→ **The problem**:
Once the images are removed, set down everything else in the listing below exactly.

→ **Data below**:
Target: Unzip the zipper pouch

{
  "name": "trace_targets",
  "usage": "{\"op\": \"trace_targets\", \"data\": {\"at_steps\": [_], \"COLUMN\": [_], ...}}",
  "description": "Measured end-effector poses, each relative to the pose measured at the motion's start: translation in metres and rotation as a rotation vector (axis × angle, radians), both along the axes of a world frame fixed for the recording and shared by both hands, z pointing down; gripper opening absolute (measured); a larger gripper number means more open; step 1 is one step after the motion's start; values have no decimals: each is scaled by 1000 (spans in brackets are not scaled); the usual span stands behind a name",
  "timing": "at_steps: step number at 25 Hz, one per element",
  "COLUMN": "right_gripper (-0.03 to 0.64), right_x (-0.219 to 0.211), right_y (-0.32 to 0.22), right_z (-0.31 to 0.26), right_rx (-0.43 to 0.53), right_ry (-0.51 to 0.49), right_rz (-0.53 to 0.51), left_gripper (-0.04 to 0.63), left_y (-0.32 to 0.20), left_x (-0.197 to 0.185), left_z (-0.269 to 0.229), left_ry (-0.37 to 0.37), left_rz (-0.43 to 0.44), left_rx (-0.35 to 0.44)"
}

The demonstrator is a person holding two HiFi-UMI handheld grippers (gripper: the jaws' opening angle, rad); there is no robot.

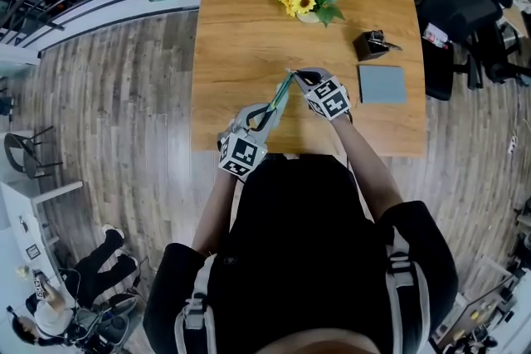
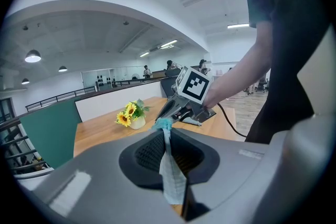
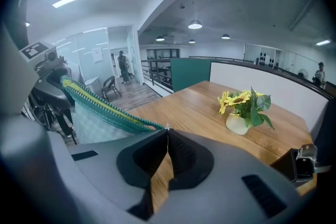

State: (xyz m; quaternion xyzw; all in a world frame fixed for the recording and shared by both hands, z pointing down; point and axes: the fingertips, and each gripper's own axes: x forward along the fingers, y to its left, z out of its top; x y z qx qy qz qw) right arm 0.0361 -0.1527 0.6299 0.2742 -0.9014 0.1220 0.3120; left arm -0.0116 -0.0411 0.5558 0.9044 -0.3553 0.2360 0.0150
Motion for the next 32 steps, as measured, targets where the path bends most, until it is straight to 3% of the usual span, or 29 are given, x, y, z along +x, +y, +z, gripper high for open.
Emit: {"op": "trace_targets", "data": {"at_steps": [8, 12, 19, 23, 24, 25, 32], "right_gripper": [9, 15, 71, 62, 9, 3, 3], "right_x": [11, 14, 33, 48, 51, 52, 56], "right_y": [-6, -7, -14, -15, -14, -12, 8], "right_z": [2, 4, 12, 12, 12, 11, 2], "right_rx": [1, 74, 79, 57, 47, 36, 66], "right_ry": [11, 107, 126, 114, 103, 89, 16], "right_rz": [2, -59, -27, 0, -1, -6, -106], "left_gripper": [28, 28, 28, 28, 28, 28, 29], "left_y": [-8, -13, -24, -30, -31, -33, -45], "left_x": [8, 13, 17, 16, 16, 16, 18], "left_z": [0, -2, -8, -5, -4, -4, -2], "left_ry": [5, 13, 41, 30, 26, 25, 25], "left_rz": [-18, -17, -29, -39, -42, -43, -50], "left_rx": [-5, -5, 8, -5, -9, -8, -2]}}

→ **Solution to this task**:
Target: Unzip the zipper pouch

{
  "name": "trace_targets",
  "usage": "{\"op\": \"trace_targets\", \"data\": {\"at_steps\": [_], \"COLUMN\": [_], ...}}",
  "description": "Measured end-effector poses, each relative to the pose measured at the motion's start: translation in metres and rotation as a rotation vector (axis × angle, radians), both along the axes of a world frame fixed for the recording and shared by both hands, z pointing down; gripper opening absolute (measured); a larger gripper number means more open; step 1 is one step after the motion's start; values have no decimals: each is scaled by 1000 (spans in brackets are not scaled); the usual span stands behind a name",
  "timing": "at_steps: step number at 25 Hz, one per element",
  "COLUMN": "right_gripper (-0.03 to 0.64), right_x (-0.219 to 0.211), right_y (-0.32 to 0.22), right_z (-0.31 to 0.26), right_rx (-0.43 to 0.53), right_ry (-0.51 to 0.49), right_rz (-0.53 to 0.51), left_gripper (-0.04 to 0.63), left_y (-0.32 to 0.20), left_x (-0.197 to 0.185), left_z (-0.269 to 0.229), left_ry (-0.37 to 0.37), left_rz (-0.43 to 0.44), left_rx (-0.35 to 0.44)"
}

The demonstrator is a person holding two HiFi-UMI handheld grippers (gripper: the jaws' opening angle, rad); there is no robot.


State: (xyz m; quaternion xyzw; all in a world frame fixed for the recording and shared by both hands, z pointing down; point and axes: the fingertips, and each gripper's own axes: x forward along the fingers, y to its left, z out of its top; x y z qx qy qz qw) right arm 0.0361 -0.1527 0.6299 0.2742 -0.9014 0.1220 0.3120; left arm -0.0116 -0.0411 0.5558 0.9044 -0.3553 0.2360 0.0150
Motion for the next 32 steps, as measured, targets where the path bends most, until it is straight to 3% of the usual span, or 29 are given, x, y, z along +x, +y, +z, gripper high for open.
Emit: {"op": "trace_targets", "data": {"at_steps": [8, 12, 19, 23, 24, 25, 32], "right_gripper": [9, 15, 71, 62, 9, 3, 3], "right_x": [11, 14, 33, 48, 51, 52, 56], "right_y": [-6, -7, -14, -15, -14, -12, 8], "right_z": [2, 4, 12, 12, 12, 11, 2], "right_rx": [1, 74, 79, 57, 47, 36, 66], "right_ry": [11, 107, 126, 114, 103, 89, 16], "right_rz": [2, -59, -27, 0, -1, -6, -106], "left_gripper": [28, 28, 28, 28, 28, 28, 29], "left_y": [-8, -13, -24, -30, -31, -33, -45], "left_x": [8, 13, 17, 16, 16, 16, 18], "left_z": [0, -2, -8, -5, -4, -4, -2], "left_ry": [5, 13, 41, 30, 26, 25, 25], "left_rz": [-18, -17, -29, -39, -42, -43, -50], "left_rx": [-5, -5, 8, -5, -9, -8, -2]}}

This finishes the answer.